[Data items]
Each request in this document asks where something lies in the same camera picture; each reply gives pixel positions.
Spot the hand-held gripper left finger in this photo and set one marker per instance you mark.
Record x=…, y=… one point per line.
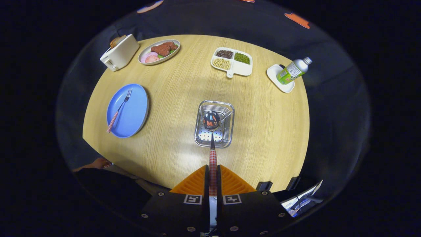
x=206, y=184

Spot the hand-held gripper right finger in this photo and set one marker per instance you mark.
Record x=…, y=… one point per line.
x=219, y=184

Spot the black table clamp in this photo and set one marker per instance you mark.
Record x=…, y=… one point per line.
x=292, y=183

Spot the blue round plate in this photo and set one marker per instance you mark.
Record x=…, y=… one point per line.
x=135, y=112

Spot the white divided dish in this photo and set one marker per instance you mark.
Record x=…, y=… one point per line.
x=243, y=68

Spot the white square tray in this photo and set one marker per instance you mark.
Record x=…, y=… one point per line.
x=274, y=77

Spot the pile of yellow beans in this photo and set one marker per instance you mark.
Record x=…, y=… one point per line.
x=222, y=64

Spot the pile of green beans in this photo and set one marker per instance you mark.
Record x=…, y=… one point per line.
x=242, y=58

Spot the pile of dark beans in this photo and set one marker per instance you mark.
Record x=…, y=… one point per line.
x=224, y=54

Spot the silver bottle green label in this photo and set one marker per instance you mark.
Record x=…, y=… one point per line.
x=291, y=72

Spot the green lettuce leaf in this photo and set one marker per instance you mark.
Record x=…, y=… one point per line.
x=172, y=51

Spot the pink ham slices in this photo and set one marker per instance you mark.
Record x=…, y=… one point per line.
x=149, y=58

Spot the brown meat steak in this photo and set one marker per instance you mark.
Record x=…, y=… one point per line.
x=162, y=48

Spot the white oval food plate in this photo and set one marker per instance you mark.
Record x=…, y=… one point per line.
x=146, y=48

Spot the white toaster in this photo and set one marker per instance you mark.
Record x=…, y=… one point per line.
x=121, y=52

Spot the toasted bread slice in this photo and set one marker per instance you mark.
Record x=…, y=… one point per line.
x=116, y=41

TASK PROMPT –
Although the records above contain pictures, the copy should hold only the lines from their start through the line containing "Spot the black", each exactly as written, and none of the pictures.

WORKED SOLUTION –
Each request in this document asks where something lies in the same camera picture; each reply gives pixel positions.
Spot the hand-held gripper left finger in this photo and set one marker per instance you mark.
Record x=…, y=… one point per line.
x=206, y=184

Spot the hand-held gripper right finger in this photo and set one marker per instance you mark.
Record x=…, y=… one point per line.
x=219, y=184

Spot the black table clamp in this photo and set one marker per instance you mark.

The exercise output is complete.